There are lots of ways this fact could be established – documentary evidence, testimony from another witness, etc. One obvious way Fitzgerald could make this final element stick could be to tie Rove to the June, 2003 classified intelligence report prepared by the State Department that identified Plame and tied her to Wilson in exactly the way noted in Cooper’s notes. It has been alleged that Colin Powell had that memo with him when he accompanied the President on his trip to Africa that began the day after Wilson’s op ed appeared. Also traveling with the President on that trip were Condoleeza Rice and Ari Fleisher. The New York Times has reported that Powell “was seen walking around Air Force One during the trip with the memorandum in hand.” Fleisher’s name is now popping up regularly in connection with the investigation. Colin Powell was called before the Fitzgerald grand jury last year to discuss this very subject. I don’t know whether that report described Valerie Plame’s CIA status. If it did, and if it turns out that Powell or Fleisher shared the memo and/or its contents with Rove (which alone is probably neither illegal nor a breach of any duty), the circle will be complete.

Perhaps the most significant bit of circumstantial evidence that Fitzgerald has this requirement covered is the fact that neither Robert Luskin, Rove’s normally loquacious attorney nor the White House spin machine has, to my knowledge, made any attempt to argue that Rove did not meet this requirement. Indeed, Luskin specifically declined to comment on this exact question. Either they think it is not worth making such a subtle argument through the simple minds of the media, or they know that Fitzgerald has them nailed on this one.

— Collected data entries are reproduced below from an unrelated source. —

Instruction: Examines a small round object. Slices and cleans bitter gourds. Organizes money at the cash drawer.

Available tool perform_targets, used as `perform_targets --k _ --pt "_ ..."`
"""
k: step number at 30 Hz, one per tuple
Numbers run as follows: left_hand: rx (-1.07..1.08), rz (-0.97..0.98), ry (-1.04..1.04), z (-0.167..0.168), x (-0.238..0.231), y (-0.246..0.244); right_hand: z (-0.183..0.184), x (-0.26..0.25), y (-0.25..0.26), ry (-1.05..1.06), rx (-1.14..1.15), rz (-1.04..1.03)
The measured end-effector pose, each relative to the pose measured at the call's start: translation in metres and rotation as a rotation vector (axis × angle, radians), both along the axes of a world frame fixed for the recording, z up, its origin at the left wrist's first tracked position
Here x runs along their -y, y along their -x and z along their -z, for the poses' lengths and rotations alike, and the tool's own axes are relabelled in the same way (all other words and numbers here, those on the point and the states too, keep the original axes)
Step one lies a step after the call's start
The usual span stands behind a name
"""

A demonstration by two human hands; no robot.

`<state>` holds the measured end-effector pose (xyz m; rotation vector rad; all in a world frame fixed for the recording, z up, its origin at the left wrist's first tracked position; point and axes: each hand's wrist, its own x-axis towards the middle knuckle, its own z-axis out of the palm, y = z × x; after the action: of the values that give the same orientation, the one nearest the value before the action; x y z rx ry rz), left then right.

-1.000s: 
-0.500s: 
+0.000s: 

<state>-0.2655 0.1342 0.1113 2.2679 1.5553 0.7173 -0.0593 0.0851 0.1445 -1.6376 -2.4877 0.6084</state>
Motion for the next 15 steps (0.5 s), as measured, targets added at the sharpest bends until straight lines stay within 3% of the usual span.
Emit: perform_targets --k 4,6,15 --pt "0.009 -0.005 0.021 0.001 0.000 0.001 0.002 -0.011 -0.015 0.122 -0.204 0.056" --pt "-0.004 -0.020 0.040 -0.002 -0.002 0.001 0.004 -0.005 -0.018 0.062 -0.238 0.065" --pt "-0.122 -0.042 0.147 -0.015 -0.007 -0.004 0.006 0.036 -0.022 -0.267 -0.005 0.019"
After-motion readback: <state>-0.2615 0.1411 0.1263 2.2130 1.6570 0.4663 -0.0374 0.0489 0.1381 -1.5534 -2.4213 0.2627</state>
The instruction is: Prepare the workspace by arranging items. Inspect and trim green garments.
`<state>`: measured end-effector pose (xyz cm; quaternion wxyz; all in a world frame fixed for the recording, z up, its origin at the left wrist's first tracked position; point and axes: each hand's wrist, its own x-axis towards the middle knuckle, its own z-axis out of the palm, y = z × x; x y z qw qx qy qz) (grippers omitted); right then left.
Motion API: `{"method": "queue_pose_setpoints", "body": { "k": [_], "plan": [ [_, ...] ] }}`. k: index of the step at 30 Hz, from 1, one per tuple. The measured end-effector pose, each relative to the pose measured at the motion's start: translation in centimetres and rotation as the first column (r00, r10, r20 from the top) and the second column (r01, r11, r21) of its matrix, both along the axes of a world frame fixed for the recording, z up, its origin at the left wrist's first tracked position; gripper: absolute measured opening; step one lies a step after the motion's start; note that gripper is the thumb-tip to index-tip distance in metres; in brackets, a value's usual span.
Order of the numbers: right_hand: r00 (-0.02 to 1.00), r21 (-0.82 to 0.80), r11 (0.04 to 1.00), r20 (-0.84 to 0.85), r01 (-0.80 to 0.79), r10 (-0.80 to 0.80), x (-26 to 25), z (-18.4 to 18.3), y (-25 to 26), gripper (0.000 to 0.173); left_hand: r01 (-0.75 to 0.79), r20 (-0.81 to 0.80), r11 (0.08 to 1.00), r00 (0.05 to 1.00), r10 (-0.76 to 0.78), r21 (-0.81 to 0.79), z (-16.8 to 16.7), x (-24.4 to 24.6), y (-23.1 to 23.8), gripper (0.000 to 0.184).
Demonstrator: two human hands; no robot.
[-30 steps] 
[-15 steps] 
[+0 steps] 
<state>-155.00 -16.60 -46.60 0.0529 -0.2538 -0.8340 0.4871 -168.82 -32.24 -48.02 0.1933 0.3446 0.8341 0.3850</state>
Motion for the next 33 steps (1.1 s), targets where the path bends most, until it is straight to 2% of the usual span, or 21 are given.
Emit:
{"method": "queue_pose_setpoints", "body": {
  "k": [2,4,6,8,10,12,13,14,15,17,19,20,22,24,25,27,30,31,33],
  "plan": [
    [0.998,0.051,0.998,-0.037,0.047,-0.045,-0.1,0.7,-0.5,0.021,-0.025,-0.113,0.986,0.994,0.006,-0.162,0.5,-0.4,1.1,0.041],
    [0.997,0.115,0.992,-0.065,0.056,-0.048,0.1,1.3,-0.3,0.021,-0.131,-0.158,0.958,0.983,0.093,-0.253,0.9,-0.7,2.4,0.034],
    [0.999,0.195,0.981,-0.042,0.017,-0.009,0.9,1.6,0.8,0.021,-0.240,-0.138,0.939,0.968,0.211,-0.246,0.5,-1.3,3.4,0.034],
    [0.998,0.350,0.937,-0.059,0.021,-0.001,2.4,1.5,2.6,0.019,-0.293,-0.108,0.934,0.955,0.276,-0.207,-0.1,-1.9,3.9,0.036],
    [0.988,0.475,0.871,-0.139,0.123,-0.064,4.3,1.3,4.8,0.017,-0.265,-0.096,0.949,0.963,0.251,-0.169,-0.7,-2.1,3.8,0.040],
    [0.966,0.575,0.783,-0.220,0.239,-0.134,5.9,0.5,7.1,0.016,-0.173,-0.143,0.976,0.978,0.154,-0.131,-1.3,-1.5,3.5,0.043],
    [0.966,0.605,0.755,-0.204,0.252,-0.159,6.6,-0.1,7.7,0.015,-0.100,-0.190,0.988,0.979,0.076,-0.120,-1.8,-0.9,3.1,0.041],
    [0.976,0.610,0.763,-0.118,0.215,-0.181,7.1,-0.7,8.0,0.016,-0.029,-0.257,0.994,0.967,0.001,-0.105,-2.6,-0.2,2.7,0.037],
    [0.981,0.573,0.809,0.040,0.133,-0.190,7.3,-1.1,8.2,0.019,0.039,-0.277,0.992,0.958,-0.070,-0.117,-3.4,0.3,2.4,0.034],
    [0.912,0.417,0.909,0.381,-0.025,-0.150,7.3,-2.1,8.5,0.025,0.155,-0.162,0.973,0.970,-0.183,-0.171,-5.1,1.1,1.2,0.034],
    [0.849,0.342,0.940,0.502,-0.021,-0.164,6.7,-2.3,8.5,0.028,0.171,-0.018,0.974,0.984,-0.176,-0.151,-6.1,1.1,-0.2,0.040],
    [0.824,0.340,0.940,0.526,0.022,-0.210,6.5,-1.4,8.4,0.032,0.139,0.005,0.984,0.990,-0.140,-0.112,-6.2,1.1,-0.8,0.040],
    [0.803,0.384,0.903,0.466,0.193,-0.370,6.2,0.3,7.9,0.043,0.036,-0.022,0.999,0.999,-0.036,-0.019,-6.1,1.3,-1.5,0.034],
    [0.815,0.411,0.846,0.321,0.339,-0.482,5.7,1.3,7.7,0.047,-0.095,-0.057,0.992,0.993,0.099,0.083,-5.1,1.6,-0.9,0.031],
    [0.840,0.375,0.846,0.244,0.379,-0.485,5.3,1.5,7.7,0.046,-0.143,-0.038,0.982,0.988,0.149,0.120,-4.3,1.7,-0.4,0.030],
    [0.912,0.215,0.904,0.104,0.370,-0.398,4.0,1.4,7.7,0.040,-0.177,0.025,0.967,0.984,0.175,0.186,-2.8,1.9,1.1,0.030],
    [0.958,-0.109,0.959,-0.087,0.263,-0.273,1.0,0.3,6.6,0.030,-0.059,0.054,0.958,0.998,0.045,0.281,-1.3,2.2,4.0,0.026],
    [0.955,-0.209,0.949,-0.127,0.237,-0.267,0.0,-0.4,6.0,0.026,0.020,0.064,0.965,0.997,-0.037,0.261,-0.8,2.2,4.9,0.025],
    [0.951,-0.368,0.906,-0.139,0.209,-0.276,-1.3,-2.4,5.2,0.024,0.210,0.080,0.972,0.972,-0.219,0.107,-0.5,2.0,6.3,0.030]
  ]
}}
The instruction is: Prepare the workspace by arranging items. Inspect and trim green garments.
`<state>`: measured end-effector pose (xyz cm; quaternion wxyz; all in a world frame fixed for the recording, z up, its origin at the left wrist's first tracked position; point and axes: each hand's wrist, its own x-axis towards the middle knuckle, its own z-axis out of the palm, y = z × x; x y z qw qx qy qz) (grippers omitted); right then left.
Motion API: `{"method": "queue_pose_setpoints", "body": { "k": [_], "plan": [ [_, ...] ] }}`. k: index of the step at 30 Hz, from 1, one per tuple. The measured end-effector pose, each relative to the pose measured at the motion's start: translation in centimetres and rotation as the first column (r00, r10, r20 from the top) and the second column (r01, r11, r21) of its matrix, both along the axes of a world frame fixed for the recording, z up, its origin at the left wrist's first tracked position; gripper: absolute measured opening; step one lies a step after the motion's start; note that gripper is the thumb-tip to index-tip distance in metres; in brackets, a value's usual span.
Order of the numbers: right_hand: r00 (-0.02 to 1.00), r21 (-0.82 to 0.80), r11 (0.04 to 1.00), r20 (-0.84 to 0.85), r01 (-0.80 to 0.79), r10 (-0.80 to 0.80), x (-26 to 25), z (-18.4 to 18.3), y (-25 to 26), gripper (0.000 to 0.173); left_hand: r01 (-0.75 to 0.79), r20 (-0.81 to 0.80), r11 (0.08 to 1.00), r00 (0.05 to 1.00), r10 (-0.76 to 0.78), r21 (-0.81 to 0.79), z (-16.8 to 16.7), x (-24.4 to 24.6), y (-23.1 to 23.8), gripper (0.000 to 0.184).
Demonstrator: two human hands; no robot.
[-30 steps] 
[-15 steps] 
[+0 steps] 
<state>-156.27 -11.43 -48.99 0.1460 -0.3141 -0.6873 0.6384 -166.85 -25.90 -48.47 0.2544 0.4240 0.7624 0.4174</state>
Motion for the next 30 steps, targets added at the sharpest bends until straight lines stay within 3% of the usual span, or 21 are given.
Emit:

I’m not a criminal lawyer, and I have not done any research beyond reading and parsing the statute itself . So I could be way off here, but I doubt it.

So class, to summarize: Fitzgerald should not have much trouble making his case as to Rove’s intent or the fact that he knowingly outed Plame. The only question in my mind is whether Fitzgerald will be able to prove that Rove knew Plame was undercover.

The nattering nabobs busy covering Rove’s pasty white behind by echoing the superficial Republican talking points may or may not know this. But I have to believe Patrick Fitzgerald does. And I’m betting that he can make this one stick – as long as he follows the instructions.